Situated on the banks of the Rhone river, the international education and training centre, which also houses the headquarters of the Union Cycliste Internationale (UCI) has been training athletes from the world over since 2002 as well as running courses for people working in cycling’s different professions. A vision of former UCI President Hein Verbruggen and Director General Jean-Pierre Strebel in the 1990s, the UCI World Cycling Centre became a reality a few years later and was quickly renowned worldwide.
The 20th anniversary celebrations on Thursday 14 April will unite some of the centre’s former and current athletes, Olympians, partners, key people in the centre’s history, as well as the local population which benefits from the top-class facilities on a daily basis.
With the Canton of Vaud – where Aigle is situated – celebrating the Year of the Bike, and the town of Aigle preparing to host stages of the 2022 Tour de Romandie and Tour de France, the UCI WCC is more than ever in the heart of local and international cycling.
Over the years, the centre has hosted major international cycling events including the 2006 UCI Para-cycling World Championships for road and track, two editions of the UCI Junior Track World Championships, several rounds of the UCI Cyclo-cross World Cup, stages of the Tour de Romandie and Matthias Brändle’s successful attempt on the UCI Hour Record timed by Tissot in 2014 (the Austrian’s record of 51.852 km has since been broken).
Among athletes from all over the world who have trained at the UCI WCC, are:
Chinese track cyclist Guo Shuang, four-time Olympic medallist and six-time UCI World Champion
Venezuela’s Stefany Hernandez, UCI World Champion for BMX Racing in 2015 and Olympic bronze medallist at Rio 2016
Mongolia’s Tegshbayar Batsaikhan, 2016 Junior UCI World Champion in the points race
Eritrean Daniel Teklehaimanot, who in 2015 became the first sub-Saharan African to wear the polka dot mountain classification jersey at the Tour de France
Biniam Girmay, also from Eritrea, who recently stamped his name on world cycling with his victory in the UCI WorldTour Classic Gent-Wevelgem in Flanders Fields.

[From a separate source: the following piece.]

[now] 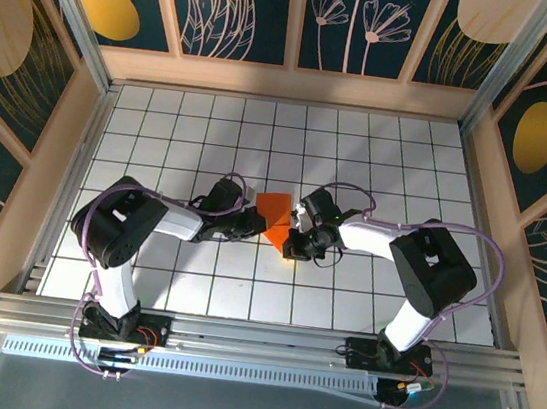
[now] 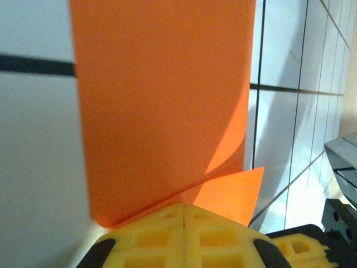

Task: Fold a paper plane with a square sheet of paper (fold left side to right side)
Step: Third fold the triangle at the center of the table.

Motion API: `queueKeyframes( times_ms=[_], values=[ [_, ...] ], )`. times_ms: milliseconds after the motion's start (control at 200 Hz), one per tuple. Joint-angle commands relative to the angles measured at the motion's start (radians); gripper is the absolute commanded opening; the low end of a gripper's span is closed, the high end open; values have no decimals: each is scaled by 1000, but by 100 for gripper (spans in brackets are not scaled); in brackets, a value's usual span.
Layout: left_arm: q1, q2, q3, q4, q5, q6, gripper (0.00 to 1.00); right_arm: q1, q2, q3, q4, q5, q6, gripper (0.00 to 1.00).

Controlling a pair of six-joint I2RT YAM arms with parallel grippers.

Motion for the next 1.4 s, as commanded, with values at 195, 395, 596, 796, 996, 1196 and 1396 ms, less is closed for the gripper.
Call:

Current UCI WCC athletes include BMX Racing Olympian and European Champion Zoé Claessens (SUI) and Trinidad and Tobago’s Nicholas Paul, silver medallist in the kilometre time trial at last year’s UCI Track Cycling World Championships and world record holder for the 200m flying start.
However, the UCI World Cycling Centre is not solely about Elite performance.

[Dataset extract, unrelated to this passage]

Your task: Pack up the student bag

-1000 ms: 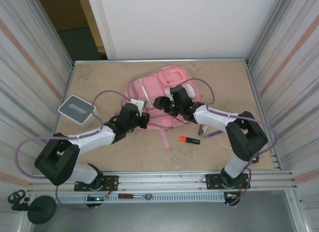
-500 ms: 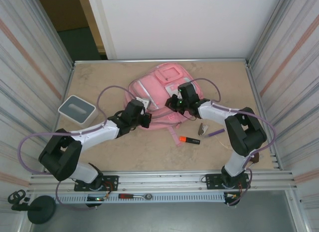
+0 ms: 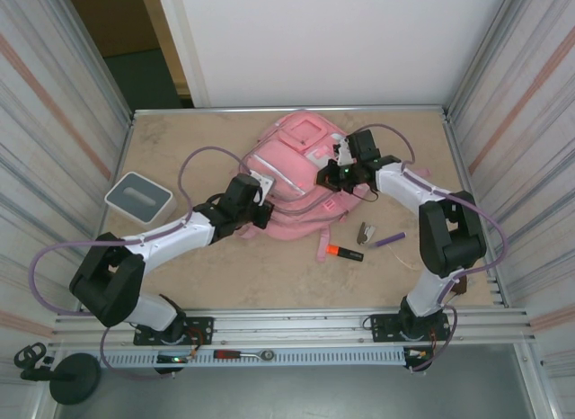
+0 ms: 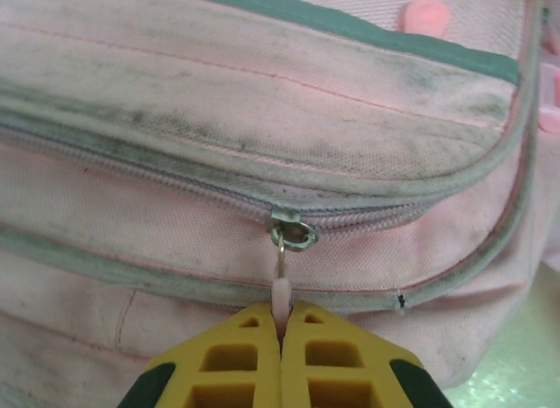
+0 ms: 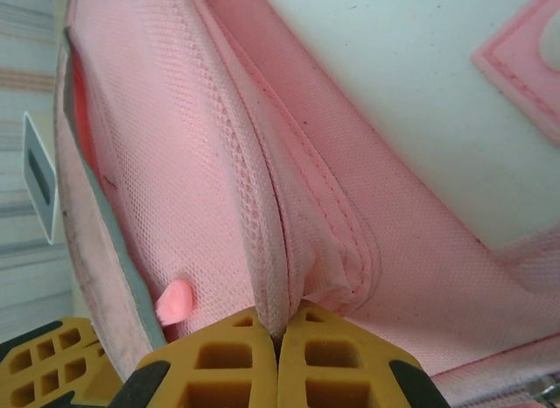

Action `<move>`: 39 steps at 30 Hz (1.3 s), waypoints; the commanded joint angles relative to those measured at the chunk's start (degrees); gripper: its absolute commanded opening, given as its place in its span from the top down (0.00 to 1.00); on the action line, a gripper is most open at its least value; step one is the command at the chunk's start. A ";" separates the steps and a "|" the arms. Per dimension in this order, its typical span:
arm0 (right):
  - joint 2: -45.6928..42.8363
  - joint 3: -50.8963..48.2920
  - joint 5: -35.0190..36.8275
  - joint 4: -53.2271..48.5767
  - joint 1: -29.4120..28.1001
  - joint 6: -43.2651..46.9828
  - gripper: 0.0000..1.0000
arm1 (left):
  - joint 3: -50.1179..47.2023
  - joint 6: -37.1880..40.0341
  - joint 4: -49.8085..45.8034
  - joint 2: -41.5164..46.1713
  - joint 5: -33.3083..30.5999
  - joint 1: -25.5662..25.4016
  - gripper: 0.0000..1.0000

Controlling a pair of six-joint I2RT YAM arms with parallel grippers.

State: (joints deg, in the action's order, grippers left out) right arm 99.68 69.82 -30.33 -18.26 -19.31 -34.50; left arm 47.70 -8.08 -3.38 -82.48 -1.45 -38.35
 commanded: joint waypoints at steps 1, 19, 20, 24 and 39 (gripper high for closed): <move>0.62 5.02 2.88 -6.01 2.22 5.72 0.95 | 1.53 1.82 0.07 0.36 3.95 -0.34 1.00; -1.95 -5.73 4.01 11.45 -4.37 -11.09 0.45 | 0.46 1.26 0.51 -0.18 3.80 -0.95 1.00; -0.91 -4.45 4.63 10.46 -4.73 -10.04 0.51 | -0.04 1.24 0.48 0.24 3.01 -0.95 1.00; 4.30 2.44 3.43 6.00 -7.38 -5.02 0.72 | -2.11 1.16 -0.46 2.06 0.74 -0.92 1.00; 8.93 11.72 -0.58 -5.29 -5.17 6.35 0.94 | -4.54 0.70 -3.87 6.05 -1.65 -0.77 1.00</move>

One of the beauties of the UCI World Cycling Centre is it accessibility to the local population and visitors to the area, who share many of the facilities with world stars. The pump track is constantly in use by children and adults alike, while track cycling enthusiasts can book an initiation session or take out a season pass. The cycling-related displays and restaurant are open to the public, who on any given day may be able to witness our trainee athletes at work on the velodrome or the BMX Racing track.
The latest addition to the UCI WCC’s wide range of cycling facilities is the BMX Freestyle park: ensuring a top-class international training ground for cycling’s fifth and youngest Olympic discipline.
UCI President David Lappartient declared: “In its 20 years of existence the UCI WCC has helped hundreds of talented young athletes work towards achieving their dreams, trained some 600 people in cycling professions such as mechanics, coaches and Sport Directors, and enabled many thousands more to reach the highest possible level in their own countries and continents via our satellite centres worldwide. This is a source of great pride.
“Sadly, our celebrations this week are overshadowed by the recent passing of the UCI WCC Director Vincent Jacquet, who had been looking forward to marking this occasion with us. He is very much in our thoughts on this occasion, and he will remain so as we carry our activities into the future.
“Indeed, the UCI WCC and the UCI will continue to work hand in hand to develop cycling across its many and varied disciplines and make our sport even more accessible to people in all regions of the world. From talent detection, to athlete training, to educating coaches, mechanics and Sport Directors worldwide, the UCI World Cycling Centre is a true hub of international cycling while also keeping its doors open to the local population.”